La fidelidad al supermercado ya no es tan sólida como hace unos años. En un contexto marcado por la sensibilidad al precio y la búsqueda constante de ahorro, los consumidores españoles se muestran cada vez más dispuestos a cambiar de establecimiento si encuentran mejores condiciones para llenar su cesta de la compra.

Así lo pone de manifiesto un estudio elaborado por Shopfully, plataforma europea especializada en Drive to Store, junto con YouGov, que analiza los factores que influyen en la elección del supermercado habitual y los motivos que llevan a los consumidores a modificar sus hábitos de compra.

Los resultados muestran que el 62% de los españoles estaría dispuesto a cambiar de supermercado si encontrara mejores precios, consolidando el ahorro como el principal motor de decisión. Las promociones ocupan el segundo lugar, ya que el 39,6% cambiaría de establecimiento atraído por ofertas más atractivas, mientras que la cercanía del punto de venta también mantiene un peso relevante: el 34,8% elegiría otro supermercado si estuviera más próximo a su hogar o lugar de trabajo.

Por detrás aparecen otros factores como la calidad de los productos frescos (26,7%), la amplitud del surtido (25,4%) o la comodidad durante la experiencia de compra (20,4%), lo que confirma que, aunque los consumidores valoran múltiples aspectos, el ahorro continúa siendo la principal palanca para captar nuevos clientes.

Mercadona lidera en confianza, Lidl en precio y Carrefour en promociones

El estudio también refleja cómo las principales cadenas de distribución han logrado construir posicionamientos diferenciados en la mente del consumidor.

Mercadona se mantiene como el supermercado con mayor penetración en España, al registrar un 73,5% de compradores. Sin embargo, su liderazgo no se apoya principalmente en el precio. La cadena valenciana destaca por la confianza y los hábitos de compra generados entre sus clientes, un motivo señalado por el 24,1% de los encuestados. La proximidad (23,6%) y el atractivo de sus marcas propias (20,7%) completan los principales argumentos de elección.

En el caso de Lidl, la propuesta de valor se vincula claramente al ahorro. El 39,7% de sus compradores afirma que el principal motivo para acudir a la cadena son sus precios, mientras que un 22,8% destaca el atractivo de sus promociones.

Por su parte, Carrefour encuentra en su política promocional uno de sus principales activos competitivos. Un 31,6% de sus clientes asegura elegir esta enseña principalmente por las ofertas y descuentos que pone a su disposición, situando este atributo muy por encima de otros factores.

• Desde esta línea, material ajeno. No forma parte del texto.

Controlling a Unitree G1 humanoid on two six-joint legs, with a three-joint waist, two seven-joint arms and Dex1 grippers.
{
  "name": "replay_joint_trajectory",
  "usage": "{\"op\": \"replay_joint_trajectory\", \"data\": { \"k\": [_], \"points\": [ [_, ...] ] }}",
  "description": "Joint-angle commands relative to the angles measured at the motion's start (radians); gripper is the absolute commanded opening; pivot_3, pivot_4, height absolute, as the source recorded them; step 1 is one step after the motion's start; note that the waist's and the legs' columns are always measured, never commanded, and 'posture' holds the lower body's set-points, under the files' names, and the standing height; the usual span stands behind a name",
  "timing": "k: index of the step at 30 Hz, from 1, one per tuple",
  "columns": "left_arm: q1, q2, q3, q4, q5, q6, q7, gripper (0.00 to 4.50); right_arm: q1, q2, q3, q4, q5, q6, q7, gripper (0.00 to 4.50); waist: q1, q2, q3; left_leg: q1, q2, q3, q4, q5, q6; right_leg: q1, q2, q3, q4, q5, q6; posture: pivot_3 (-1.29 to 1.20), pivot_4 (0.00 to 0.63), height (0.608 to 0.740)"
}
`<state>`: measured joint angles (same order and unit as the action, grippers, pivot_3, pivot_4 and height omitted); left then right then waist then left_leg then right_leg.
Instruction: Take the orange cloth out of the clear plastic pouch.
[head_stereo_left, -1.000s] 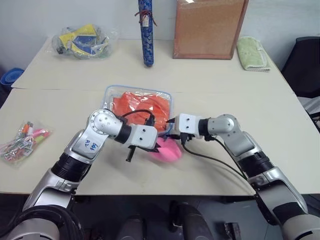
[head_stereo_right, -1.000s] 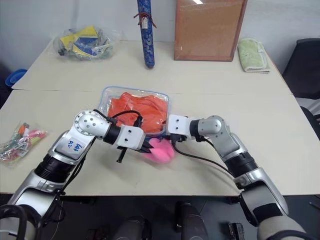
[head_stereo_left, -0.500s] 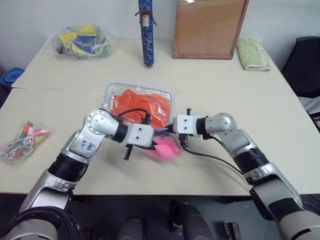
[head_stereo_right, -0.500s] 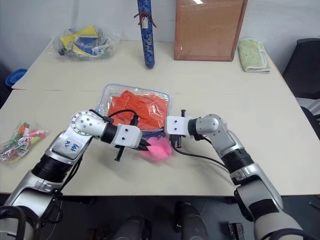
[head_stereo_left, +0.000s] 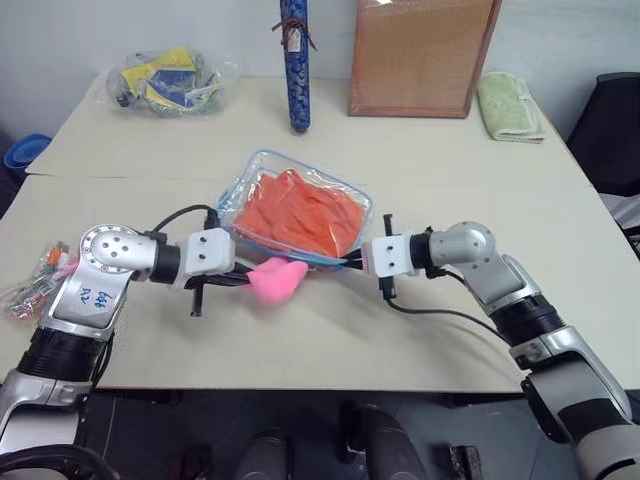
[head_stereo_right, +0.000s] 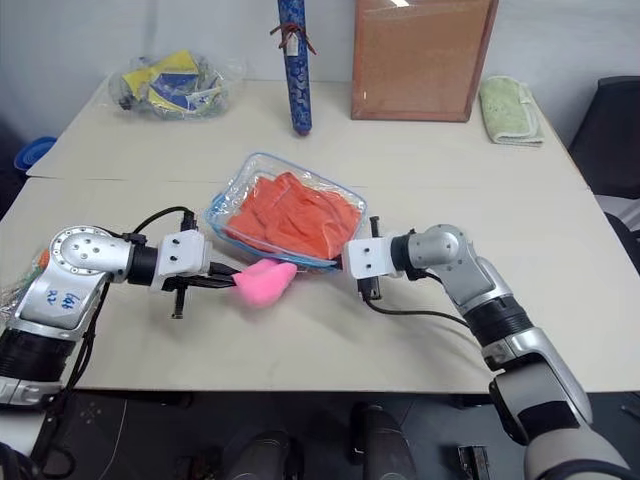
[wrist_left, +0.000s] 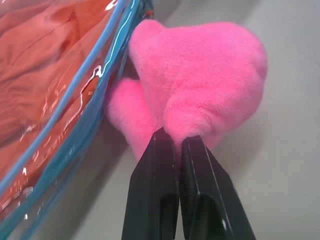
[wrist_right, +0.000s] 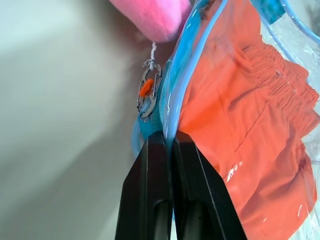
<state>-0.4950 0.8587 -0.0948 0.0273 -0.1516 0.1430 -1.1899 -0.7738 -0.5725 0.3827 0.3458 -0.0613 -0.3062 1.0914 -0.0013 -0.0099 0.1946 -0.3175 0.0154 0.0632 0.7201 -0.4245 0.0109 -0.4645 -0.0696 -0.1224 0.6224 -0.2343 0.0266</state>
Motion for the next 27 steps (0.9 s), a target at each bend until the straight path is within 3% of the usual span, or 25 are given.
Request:
{"op": "replay_joint_trajectory", "data": {
  "k": [1,5,9,18,27],
  "points": [
    [0.038,0.049,0.069,-0.021,0.004,0.021,0.032,0.0,0.02,-0.04,-0.09,-0.059,0.088,0.13,0.038,0.01,-0.001,0.001,0.001,0.0,0.0,0.0,0.0,0.0,0.0,0.0,0.0,0.0,0.0,0.0,0.0,0.0,0.15,0.74],
    [0.07,0.031,0.06,-0.086,-0.015,0.046,0.053,0.0,0.028,-0.016,-0.114,-0.136,0.184,0.334,0.051,0.01,0.0,0.002,0.001,0.0,0.0,0.0,0.0,0.0,0.0,0.0,0.0,0.0,0.0,0.0,0.0,0.0,0.15,0.74],
    [0.082,0.008,0.036,-0.154,-0.031,0.076,0.068,0.0,0.045,-0.006,-0.109,-0.167,0.188,0.418,0.039,0.01,0.001,0.002,0.001,0.0,0.0,-0.001,0.0,0.0,0.0,0.0,0.0,0.0,0.0,0.0,0.0,0.0,0.15,0.74],
    [0.078,-0.011,0.012,-0.193,-0.026,0.097,0.087,0.0,0.083,-0.002,-0.095,-0.237,0.172,0.502,0.035,2.98,0.0,0.002,0.001,0.0,0.0,0.0,0.0,0.0,0.0,0.0,0.0,-0.001,0.0,0.0,0.0,0.0,0.15,0.74],
    [0.067,-0.031,-0.012,-0.2,-0.019,0.101,0.088,0.0,0.037,0.071,-0.083,-0.201,0.15,0.503,-0.01,2.98,-0.001,0.002,0.001,0.0,0.0,0.0,0.0,0.0,0.0,0.0,0.0,-0.001,0.0,0.0,0.0,0.0,0.15,0.74]
  ]
}}
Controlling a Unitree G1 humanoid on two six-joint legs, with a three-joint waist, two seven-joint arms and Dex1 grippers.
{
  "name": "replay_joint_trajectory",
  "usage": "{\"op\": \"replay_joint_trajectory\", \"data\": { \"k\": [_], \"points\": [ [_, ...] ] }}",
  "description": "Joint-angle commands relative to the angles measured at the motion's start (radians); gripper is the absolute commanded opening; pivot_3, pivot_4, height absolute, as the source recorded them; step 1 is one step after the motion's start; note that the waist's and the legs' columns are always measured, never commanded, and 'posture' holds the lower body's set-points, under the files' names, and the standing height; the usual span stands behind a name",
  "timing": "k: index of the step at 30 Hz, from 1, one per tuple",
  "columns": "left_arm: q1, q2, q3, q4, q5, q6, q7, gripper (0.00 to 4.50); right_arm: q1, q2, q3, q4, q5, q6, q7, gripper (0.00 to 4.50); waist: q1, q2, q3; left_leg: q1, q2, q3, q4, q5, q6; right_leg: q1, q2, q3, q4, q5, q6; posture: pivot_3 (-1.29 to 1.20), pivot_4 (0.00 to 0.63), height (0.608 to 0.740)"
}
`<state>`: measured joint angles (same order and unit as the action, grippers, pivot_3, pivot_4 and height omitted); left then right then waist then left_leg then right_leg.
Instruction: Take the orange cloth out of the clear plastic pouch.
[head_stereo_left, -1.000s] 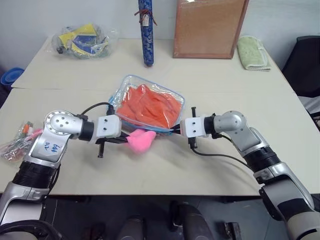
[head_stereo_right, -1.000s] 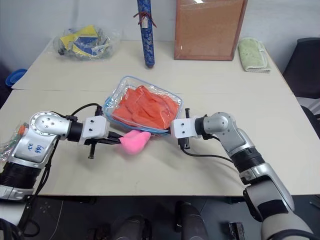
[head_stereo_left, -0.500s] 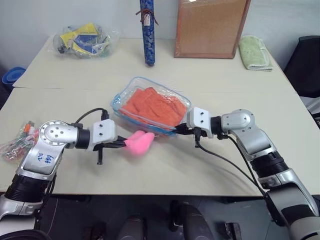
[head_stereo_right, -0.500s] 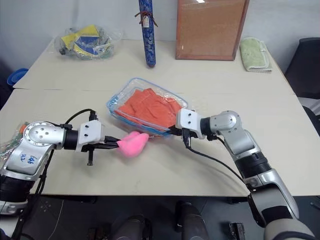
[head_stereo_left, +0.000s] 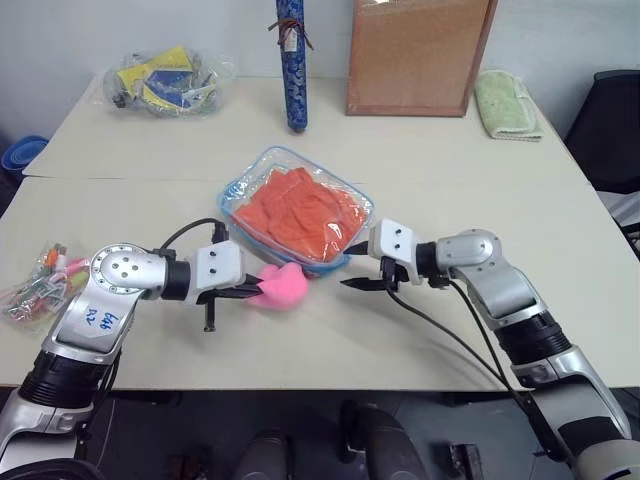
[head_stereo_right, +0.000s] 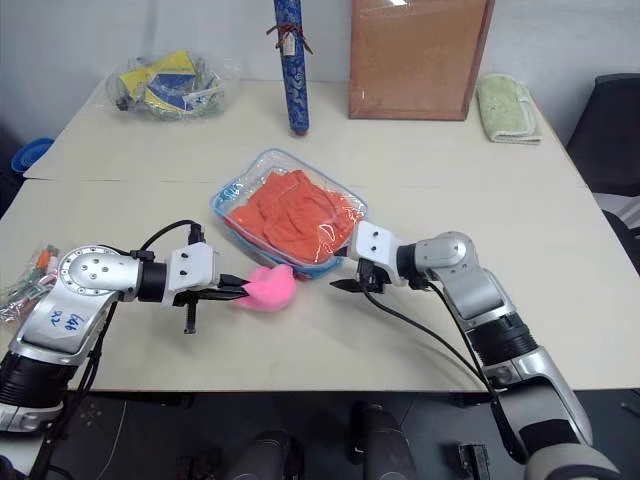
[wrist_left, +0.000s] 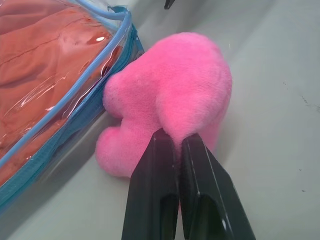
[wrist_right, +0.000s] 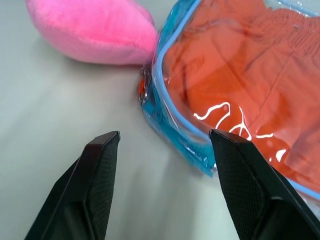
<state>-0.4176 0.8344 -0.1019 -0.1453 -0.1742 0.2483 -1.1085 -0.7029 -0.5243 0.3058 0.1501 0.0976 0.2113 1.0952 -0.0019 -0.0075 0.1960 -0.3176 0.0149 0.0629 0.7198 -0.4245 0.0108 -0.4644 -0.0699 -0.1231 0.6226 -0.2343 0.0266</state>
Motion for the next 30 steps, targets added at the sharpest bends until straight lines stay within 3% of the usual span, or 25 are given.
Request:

La cercanía mantiene su peso en la decisión de compra

Más allá de las grandes cadenas nacionales, la investigación subraya el valor estratégico de la proximidad. Supermercados como Consum, Eroski o Ahorramás encuentran en la cercanía a sus clientes uno de sus principales elementos diferenciales.

La conveniencia continúa siendo un factor decisivo para muchos consumidores, especialmente en un entorno en el que la frecuencia de compra se mantiene elevada y el tiempo disponible para realizar las tareas cotidianas es cada vez más limitado.

Los expertos destacan que, pese al auge de los canales digitales, la ubicación física sigue siendo un activo clave para generar tráfico hacia los puntos de venta. No obstante, cada vez resulta más importante combinar esta ventaja con herramientas digitales capaces de influir en la decisión del comprador antes de que llegue a la tienda.

No existe un consumidor único

El análisis también identifica diferencias significativas entre perfiles demográficos. Los consumidores más jóvenes muestran una mayor sensibilidad hacia la proximidad, mientras que los mayores de 55 años conceden más importancia al precio, la calidad de los productos frescos y la amplitud del surtido.

Asimismo, las promociones tienen un impacto especialmente elevado entre las mujeres. El 44,8% afirma que cambiaría de supermercado ante una oferta atractiva, frente al 34% de los hombres.